* [TRY IT]:
The expected answer is the data below, retyped exactly.

* [GIVEN INFORMATION]:
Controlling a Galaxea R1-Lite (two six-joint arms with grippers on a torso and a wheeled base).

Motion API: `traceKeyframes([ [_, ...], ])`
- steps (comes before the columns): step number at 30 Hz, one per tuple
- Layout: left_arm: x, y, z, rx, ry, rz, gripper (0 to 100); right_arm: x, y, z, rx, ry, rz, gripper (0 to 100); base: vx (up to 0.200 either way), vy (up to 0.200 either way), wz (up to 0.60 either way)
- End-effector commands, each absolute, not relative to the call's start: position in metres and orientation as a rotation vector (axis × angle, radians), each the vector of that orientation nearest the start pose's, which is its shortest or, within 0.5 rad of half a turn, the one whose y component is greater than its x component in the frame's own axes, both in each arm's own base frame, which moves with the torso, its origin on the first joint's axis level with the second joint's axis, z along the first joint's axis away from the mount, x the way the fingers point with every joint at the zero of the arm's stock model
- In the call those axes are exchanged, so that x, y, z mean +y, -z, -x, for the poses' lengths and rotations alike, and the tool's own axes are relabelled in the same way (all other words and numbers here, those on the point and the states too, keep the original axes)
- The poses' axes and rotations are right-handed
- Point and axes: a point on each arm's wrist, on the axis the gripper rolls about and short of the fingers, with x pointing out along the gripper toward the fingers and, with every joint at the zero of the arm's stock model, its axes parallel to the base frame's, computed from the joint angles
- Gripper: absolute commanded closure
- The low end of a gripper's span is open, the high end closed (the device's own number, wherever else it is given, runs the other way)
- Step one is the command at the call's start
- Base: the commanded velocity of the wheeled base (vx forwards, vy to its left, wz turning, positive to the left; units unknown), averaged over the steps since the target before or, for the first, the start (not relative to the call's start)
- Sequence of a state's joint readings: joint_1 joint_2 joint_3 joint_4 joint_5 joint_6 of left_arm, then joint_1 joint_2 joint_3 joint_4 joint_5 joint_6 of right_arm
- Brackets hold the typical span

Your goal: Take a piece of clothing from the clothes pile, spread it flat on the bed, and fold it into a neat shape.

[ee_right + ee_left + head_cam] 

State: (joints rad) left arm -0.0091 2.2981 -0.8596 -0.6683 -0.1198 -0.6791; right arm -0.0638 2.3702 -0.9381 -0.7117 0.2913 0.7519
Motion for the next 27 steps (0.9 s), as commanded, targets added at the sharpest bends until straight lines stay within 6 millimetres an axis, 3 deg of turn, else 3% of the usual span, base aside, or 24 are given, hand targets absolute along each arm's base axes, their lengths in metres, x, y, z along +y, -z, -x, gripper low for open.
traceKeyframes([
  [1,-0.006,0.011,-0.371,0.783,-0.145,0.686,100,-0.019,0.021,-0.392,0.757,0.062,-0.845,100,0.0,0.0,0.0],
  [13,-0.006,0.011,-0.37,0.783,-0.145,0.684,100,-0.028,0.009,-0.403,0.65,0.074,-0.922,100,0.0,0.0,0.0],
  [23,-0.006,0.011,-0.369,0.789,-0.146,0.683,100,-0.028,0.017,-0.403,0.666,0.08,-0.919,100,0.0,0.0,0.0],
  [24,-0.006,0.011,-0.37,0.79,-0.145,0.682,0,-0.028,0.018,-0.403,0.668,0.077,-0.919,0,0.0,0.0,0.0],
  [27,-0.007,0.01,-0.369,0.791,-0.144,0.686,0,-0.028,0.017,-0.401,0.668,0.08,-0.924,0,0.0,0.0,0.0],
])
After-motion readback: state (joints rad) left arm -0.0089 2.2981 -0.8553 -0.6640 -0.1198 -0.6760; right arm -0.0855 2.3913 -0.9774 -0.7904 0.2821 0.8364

* [OUTPUT]:
Controlling a Galaxea R1-Lite (two six-joint arms with grippers on a torso and a wheeled base).

Motion API: `traceKeyframes([ [_, ...], ])`
- steps (comes before the columns): step number at 30 Hz, one per tuple
- Layout: left_arm: x, y, z, rx, ry, rz, gripper (0 to 100); right_arm: x, y, z, rx, ry, rz, gripper (0 to 100); base: vx (up to 0.200 either way), vy (up to 0.200 either way), wz (up to 0.60 either way)
- End-effector commands, each absolute, not relative to the call's start: position in metres and orientation as a rotation vector (axis × angle, radians), each the vector of that orientation nearest the start pose's, which is its shortest or, within 0.5 rad of half a turn, the one whose y component is greater than its x component in the frame's own axes, both in each arm's own base frame, which moves with the torso, its origin on the first joint's axis level with the second joint's axis, z along the first joint's axis away from the mount, x the way the fingers point with every joint at the zero of the arm's stock model
- In the call those axes are exchanged, so that x, y, z mean +y, -z, -x, for the poses' lengths and rotations alike, and the tool's own axes are relabelled in the same way (all other words and numbers here, those on the point and the states too, keep the original axes)
- The poses' axes and rotations are right-handed
- Point and axes: a point on each arm's wrist, on the axis the gripper rolls about and short of the fingers, with x pointing out along the gripper toward the fingers and, with every joint at the zero of the arm's stock model, its axes parallel to the base frame's, computed from the joint angles
- Gripper: absolute commanded closure
- The low end of a gripper's span is open, the high end closed (the device's own number, wherever else it is given, runs the other way)
- Step one is the command at the call's start
- Base: the commanded velocity of the wheeled base (vx forwards, vy to its left, wz turning, positive to the left; units unknown), averaged over the steps since the target before or, for the first, the start (not relative to the call's start)
- Sequence of a state's joint readings: joint_1 joint_2 joint_3 joint_4 joint_5 joint_6 of left_arm, then joint_1 joint_2 joint_3 joint_4 joint_5 joint_6 of right_arm
- Brackets hold the typical span

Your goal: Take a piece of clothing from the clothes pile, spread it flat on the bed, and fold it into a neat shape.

[ee_right + ee_left + head_cam] 

State: (joints rad) left arm -0.0091 2.2981 -0.8596 -0.6683 -0.1198 -0.6791; right arm -0.0638 2.3702 -0.9381 -0.7117 0.2913 0.7519
Motion for the next 27 steps (0.9 s), as commanded, targets added at the sharpest bends until straight lines stay within 6 millimetres an axis, 3 deg of turn, else 3% of the usual span, base aside, or 24 are given, hand targets absolute along each arm's base axes, their lengths in metres, x, y, z along +y, -z, -x, gripper low for open.
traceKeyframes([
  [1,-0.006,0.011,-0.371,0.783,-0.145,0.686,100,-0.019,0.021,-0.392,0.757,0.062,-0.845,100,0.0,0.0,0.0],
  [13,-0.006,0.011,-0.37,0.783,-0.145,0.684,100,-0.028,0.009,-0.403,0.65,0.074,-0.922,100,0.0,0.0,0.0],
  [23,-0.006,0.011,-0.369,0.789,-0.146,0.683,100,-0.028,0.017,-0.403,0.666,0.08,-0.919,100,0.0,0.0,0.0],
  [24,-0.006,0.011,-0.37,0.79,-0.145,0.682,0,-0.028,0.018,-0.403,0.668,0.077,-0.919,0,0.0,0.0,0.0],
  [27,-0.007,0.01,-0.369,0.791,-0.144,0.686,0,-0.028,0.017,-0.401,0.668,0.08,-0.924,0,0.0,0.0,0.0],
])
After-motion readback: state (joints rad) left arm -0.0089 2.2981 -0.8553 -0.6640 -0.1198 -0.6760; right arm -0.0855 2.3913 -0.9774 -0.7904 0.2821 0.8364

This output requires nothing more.